The Power of One™ .

How Dedicated Pods Deliver a Great Customer Experience

As ediscovery becomes more and more commoditized, many firms are focused on different ways to create value and develop better partnerships with legal teams. We spoke with Phil Shellhaas, Executive Vice President of Legal Solutions, to learn more about how Trustpoint.One uses the pod concept to support a better customer experience.

After years of emphasizing the technology, these days firms really seem to be focusing on the “people factor.” Why do you think that is?

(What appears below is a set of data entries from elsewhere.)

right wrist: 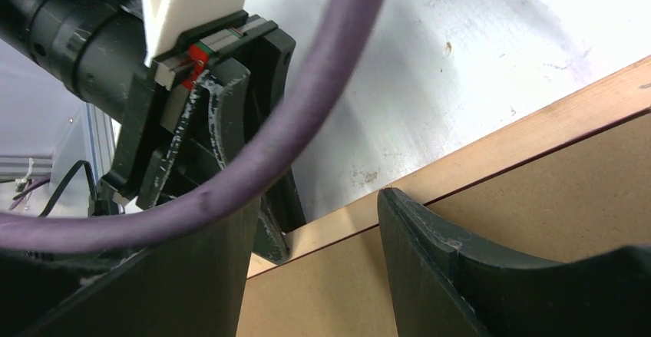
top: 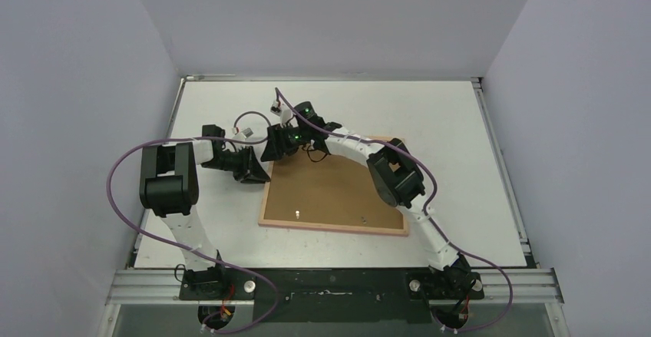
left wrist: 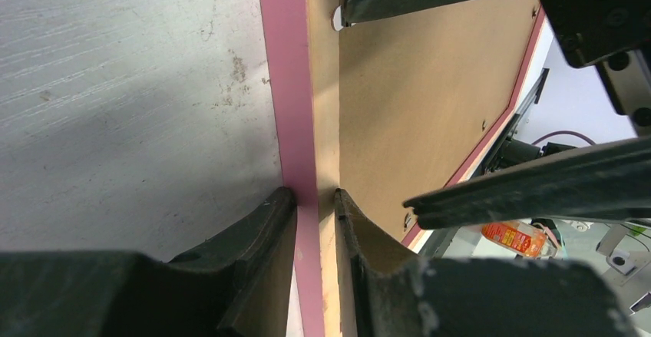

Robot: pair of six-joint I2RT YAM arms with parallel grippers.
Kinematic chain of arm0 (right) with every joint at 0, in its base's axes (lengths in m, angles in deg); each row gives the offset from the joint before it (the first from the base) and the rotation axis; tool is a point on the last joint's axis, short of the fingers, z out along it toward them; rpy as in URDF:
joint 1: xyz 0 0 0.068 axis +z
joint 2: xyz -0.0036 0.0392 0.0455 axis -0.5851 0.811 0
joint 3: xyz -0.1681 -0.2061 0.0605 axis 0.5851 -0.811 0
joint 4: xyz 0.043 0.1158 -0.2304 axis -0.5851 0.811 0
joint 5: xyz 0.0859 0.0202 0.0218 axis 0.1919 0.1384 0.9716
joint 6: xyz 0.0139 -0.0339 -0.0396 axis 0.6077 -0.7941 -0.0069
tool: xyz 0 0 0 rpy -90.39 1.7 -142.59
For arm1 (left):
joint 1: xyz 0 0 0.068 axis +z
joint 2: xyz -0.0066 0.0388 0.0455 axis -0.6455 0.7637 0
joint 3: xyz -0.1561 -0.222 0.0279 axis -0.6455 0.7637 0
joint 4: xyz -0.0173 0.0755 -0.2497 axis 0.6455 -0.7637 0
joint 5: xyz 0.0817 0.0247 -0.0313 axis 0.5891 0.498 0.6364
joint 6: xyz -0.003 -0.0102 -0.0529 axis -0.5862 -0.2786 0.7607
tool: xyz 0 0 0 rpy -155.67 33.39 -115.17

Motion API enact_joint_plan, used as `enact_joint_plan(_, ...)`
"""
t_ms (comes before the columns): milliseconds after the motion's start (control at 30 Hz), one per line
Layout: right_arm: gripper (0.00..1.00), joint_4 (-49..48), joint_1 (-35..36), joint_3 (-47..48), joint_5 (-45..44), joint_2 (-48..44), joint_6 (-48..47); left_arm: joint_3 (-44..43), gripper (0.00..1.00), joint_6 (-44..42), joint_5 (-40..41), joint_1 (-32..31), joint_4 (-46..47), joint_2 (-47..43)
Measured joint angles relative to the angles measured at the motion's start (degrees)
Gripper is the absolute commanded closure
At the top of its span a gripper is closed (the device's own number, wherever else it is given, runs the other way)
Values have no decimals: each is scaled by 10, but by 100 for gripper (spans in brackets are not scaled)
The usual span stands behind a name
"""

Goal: Put the photo into the frame

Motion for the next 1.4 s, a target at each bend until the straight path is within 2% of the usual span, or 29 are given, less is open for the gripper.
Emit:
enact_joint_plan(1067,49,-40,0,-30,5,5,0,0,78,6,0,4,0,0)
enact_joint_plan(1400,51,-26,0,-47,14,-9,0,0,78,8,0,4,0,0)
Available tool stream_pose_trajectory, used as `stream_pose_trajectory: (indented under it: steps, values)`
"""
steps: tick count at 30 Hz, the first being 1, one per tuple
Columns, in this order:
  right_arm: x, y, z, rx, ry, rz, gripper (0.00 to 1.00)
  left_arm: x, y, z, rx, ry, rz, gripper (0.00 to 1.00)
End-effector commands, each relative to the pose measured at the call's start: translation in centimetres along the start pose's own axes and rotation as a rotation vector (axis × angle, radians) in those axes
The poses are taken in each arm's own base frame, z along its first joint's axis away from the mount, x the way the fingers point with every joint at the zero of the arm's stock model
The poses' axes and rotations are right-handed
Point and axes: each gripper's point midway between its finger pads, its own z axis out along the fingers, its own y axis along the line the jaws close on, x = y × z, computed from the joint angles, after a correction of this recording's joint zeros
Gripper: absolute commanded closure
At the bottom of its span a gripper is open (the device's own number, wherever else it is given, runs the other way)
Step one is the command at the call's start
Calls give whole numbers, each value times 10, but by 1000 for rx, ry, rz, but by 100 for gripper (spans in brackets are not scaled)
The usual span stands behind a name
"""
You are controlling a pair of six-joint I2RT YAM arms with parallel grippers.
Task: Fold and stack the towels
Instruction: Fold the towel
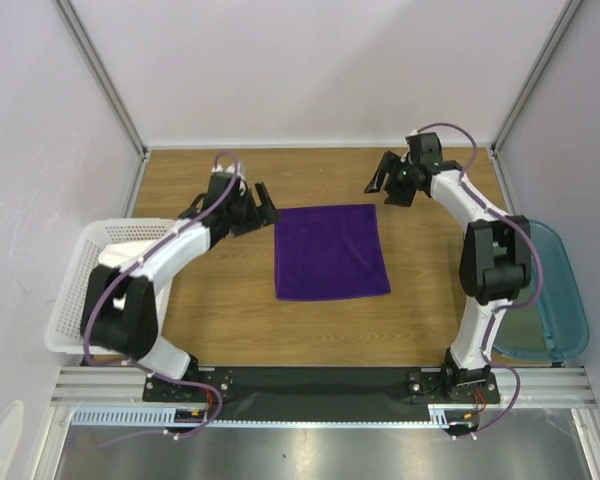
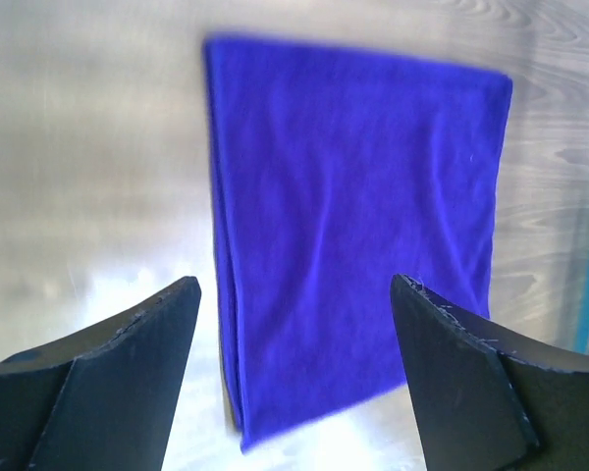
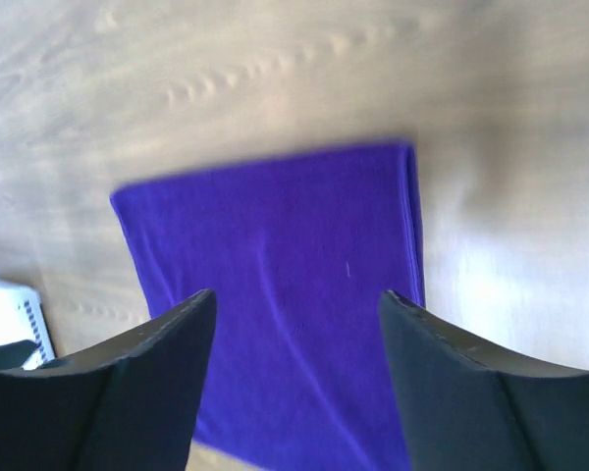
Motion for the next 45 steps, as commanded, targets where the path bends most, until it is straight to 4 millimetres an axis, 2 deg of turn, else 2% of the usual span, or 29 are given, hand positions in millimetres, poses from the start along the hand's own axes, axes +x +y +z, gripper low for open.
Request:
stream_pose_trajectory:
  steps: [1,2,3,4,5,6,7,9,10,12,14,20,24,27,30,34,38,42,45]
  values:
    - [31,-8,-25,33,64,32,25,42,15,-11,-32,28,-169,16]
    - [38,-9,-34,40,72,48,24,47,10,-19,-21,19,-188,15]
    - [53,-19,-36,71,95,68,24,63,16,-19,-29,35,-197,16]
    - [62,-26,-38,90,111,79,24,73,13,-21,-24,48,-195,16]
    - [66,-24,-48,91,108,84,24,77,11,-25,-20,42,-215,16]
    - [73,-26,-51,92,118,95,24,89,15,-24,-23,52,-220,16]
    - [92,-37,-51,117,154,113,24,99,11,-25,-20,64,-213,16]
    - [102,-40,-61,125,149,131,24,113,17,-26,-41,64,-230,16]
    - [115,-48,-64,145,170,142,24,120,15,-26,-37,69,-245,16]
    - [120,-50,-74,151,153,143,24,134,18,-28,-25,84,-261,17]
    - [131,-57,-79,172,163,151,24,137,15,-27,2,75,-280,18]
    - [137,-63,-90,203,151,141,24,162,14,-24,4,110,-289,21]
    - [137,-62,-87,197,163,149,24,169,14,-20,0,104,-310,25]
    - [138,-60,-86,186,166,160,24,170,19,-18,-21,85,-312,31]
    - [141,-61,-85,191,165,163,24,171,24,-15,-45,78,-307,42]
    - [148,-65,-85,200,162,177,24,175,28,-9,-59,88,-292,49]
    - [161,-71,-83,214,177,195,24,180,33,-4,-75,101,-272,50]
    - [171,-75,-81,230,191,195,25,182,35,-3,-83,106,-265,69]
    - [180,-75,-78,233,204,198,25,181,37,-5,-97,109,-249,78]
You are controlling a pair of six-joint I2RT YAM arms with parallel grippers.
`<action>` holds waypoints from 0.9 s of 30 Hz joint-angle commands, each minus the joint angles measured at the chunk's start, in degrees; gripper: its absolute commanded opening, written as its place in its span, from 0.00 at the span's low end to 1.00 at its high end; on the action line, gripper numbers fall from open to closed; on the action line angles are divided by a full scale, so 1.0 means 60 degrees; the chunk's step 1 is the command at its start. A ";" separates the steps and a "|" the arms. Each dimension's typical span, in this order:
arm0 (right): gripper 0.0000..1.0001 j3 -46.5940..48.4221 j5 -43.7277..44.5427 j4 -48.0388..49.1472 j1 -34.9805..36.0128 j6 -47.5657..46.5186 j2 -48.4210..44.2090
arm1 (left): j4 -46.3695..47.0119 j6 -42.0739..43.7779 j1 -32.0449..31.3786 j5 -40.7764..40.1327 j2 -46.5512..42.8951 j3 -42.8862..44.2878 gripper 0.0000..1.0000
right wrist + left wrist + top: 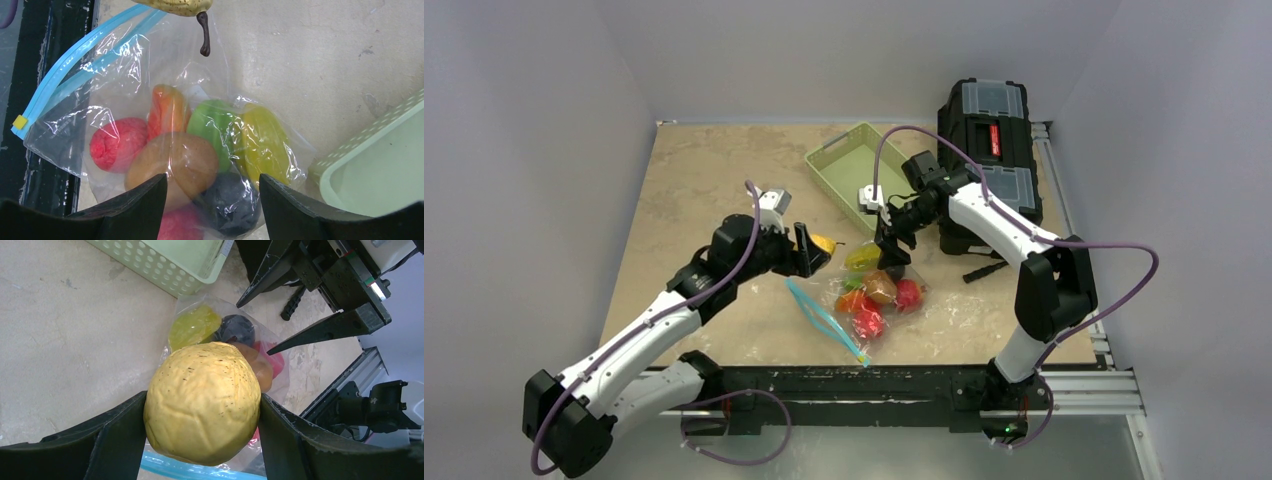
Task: Open the zip-top bag and remove the fake food
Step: Place the fake fruit in the bin.
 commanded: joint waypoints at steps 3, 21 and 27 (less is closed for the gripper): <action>0.67 0.0223 -0.0367 -0.0025 -0.0060 -0.0145 -0.0392 | 0.0837 -0.0168 0.0133 0.0337 0.0268 0.0592 0.00; 0.67 0.0197 -0.0362 -0.0003 -0.0118 -0.0171 -0.0474 | 0.2737 -0.1106 0.0584 0.0482 0.3164 0.2286 0.00; 0.67 0.0202 -0.0386 -0.0007 -0.0140 -0.0186 -0.0543 | 0.3077 -0.1591 0.0771 0.0577 0.4733 0.3346 0.00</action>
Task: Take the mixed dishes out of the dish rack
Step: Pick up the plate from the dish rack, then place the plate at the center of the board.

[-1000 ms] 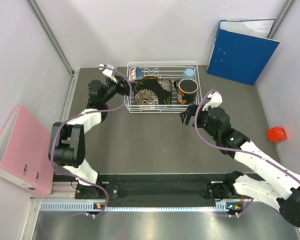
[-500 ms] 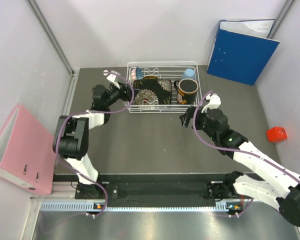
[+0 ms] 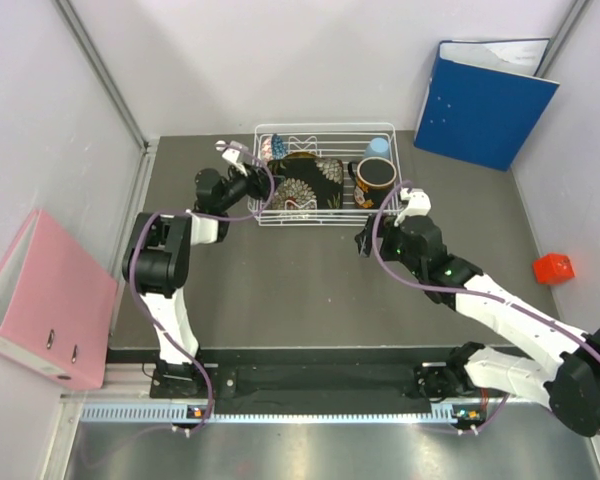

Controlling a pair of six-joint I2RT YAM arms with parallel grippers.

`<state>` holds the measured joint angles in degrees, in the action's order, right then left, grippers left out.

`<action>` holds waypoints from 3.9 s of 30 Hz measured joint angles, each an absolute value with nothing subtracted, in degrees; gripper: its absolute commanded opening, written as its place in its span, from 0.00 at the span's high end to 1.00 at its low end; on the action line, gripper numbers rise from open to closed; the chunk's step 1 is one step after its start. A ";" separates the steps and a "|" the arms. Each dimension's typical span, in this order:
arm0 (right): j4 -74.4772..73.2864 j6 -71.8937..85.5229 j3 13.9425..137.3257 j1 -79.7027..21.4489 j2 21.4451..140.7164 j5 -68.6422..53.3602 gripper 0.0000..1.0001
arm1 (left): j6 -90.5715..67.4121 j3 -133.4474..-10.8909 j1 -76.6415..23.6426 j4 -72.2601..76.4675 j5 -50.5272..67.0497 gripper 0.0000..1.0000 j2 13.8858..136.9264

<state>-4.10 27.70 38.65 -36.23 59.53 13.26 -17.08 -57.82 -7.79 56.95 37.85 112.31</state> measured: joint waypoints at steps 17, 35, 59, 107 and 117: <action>-2.74 28.27 38.68 -36.23 62.37 12.71 0.00 | -8.60 -57.87 -13.28 50.83 36.47 0.84 111.20; -2.74 28.75 38.63 -36.23 58.98 12.53 0.00 | -5.98 -58.15 -12.53 44.23 41.19 1.00 108.47; -2.74 28.77 38.61 -36.23 58.28 12.51 0.00 | -9.52 -67.07 -7.29 34.81 45.52 1.00 101.49; -30.06 29.23 75.90 -29.80 62.59 -3.40 0.00 | -46.28 -67.29 -19.16 -15.55 46.81 1.00 72.42; -28.25 29.08 75.72 -29.80 70.08 -12.64 0.29 | -46.30 -66.57 -19.49 -15.20 46.92 1.00 72.75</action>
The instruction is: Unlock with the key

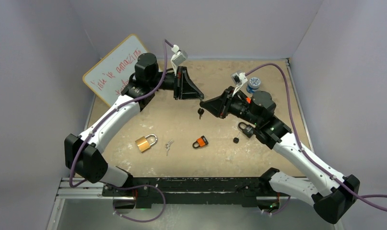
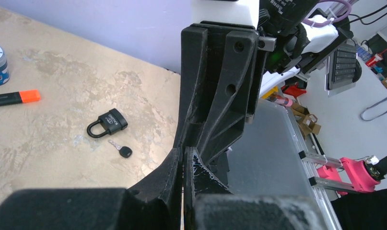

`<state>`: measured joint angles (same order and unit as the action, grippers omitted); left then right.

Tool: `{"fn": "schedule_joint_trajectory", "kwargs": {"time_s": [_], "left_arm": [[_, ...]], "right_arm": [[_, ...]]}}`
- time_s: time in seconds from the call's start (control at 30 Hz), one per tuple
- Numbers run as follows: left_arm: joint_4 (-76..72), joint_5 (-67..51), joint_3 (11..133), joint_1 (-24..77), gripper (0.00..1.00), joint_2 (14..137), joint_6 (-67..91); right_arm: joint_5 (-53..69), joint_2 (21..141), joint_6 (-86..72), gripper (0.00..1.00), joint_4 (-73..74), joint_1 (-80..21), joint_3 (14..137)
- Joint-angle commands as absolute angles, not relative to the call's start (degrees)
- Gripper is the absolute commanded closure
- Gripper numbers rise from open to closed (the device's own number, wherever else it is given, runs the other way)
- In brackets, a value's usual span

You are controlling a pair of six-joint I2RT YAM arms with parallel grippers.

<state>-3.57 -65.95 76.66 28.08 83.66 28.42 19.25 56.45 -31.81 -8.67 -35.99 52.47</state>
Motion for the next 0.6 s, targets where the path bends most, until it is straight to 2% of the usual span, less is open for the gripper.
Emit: {"fn": "schedule_joint_trajectory", "kwargs": {"time_s": [0.0,0.27,0.5,0.57], "left_arm": [[-9.11,-68.7,77.88,28.21,1.0,81.28,30.96],[-13.5,-69.68,77.03,28.21,1.0,81.21,34.48],[-24.47,-70.22,74.33,28.21,1.0,81.39,43.84],[-24.6,-69.54,74.0,28.21,1.0,81.15,44.03]], "right_arm": [[23.37,57.05,-30.63,0.81,-10.87,-35.89,54.39],[25.43,56.97,-31.27,0.81,-12.25,-35.87,54.5],[27.24,57.38,-33.61,1.0,-14.48,-35.87,55.64],[26.34,56.95,-33.82,1.0,-14.66,-35.87,55.72]]}}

Well, that’s really the only way we can differentiate ourselves. Everybody has access to the same tools for processing, review, analytics, and so on. And you can’t demonstrate your expertise by giving them a demo or explaining how your technologies are better, because we all know what the different applications can and cannot do. So how do you show the client that you can offer them value? By looking to your most valuable asset: the people. And it’s not just about the individuals on your team – it’s also how you deploy the team, and how well they focus on the experience of the customer. 

So what’s your approach? How do you deliver a great customer experience?

We want a response time of less than five minutes when our customers reach out, so we use what we call pods. Since your ability to ensure responsiveness ultimately comes down to location, I’m sure every organization struggles with this – for example, if the majority of your people are on the East coast but you’re servicing a West coast  client, it becomes very challenging. So we build pods of three or four people, with someone on the East coast, someone in Central time and someone on the West coast or in Mountain time. This way, we’re perfectly set up to deliver services no matter where the client is located. Essentially, you just follow the sun and build dedicated teams based on your clients’ needs so that there’s never a gap in service.

The interesting thing is that larger organizations probably can’t do it the way we do. Typically they’re more departmentalized. There’s a processing organization and a production organization, and so forth. The people who manage the review platform are labeled as the hosting department, and their only role is to manage hosted environments. And then you have the project manager who’s kind of playing the air traffic controller. But Trustpoint didn’t believe in that way of delivering the service because we felt like there were too many handoffs. 

It sounds a lot like something that has worked really well for Amazon over the years. They call it the “two pizza team.” Teams that are small enough that they can’t eat more than 2 pizzas. 

Right. Best case, that keeps the team agile and fast, and ensures that communication is effective. The risk is that with a really small group, sometimes the processes get lost. And by that I mean that when people say “agile,” they really mean “we’re just moving fast. We’re not documenting anything.” So in the long run, they wind up reinventing the wheel for every project. 

Obviously, repeatability and defensibility are key. How does your pod approach support those goals?

Honestly, our whole philosophy is to work backwards from a smiling customer. It’s as simple as that. If we have a pod of three people who are dedicated to a large law firm, and in the past five years we’ve handled maybe 50 matters for them, those three individuals are really an extension of the law firm’s litigation support group. They’re deeply aware of the firm’s needs and goals, and they understand and document our processes at every step. The pod is small enough to remain agile, but because they’re dedicated to that client, they rarely need to reinvent the wheel. It’s not a typical supplier / customer relationship at all – it becomes a true partnership.

You mentioned that too many hand-offs can cause problems. Can you elaborate on that?

I remember a situation that occurred a few years back, which stands out as a great example. We’d been working with this large firm, on an investigation that had been going on for the better part of a year, but we hadn’t received new data for several months. We had a pod assigned to the firm, and we’d been providing services since the inception of the matter, so everyone was thoroughly familiar with the requirements. And at one point, one of the pod members realized that the client was requesting something that was going to cause catastrophic results down the road. So he notified the client in true partnership fashion, and it became one of those Eureka moments. Like, wow – you just saved us tons of money and time by catching a problem that we probably wouldn’t have identified until production. But if we’d been handling things in a typical, departmentalized way, the request would have come in to the Project Manager, who would have handed it off to the processing team or what have you, possibly without even being aware of the potential impact. Without the level of dedicated awareness that we had in that pod, we might not have caught it at all.

That was the first time we really looked at our agile delivery model in terms of how valuable true partnerships with your clients can be. From that point forward, we said, we have to do this for all clients across the board. This is the system for us, because we are nimble. We’re entrepreneurial, as an organization, and it just makes sense for us and our customer base.

Work backwards from a smiling customer. It really does make a lot of sense.

It absolutely does. And I think customers who have experienced both methods would tell you they definitely prefer the interactions they have with us.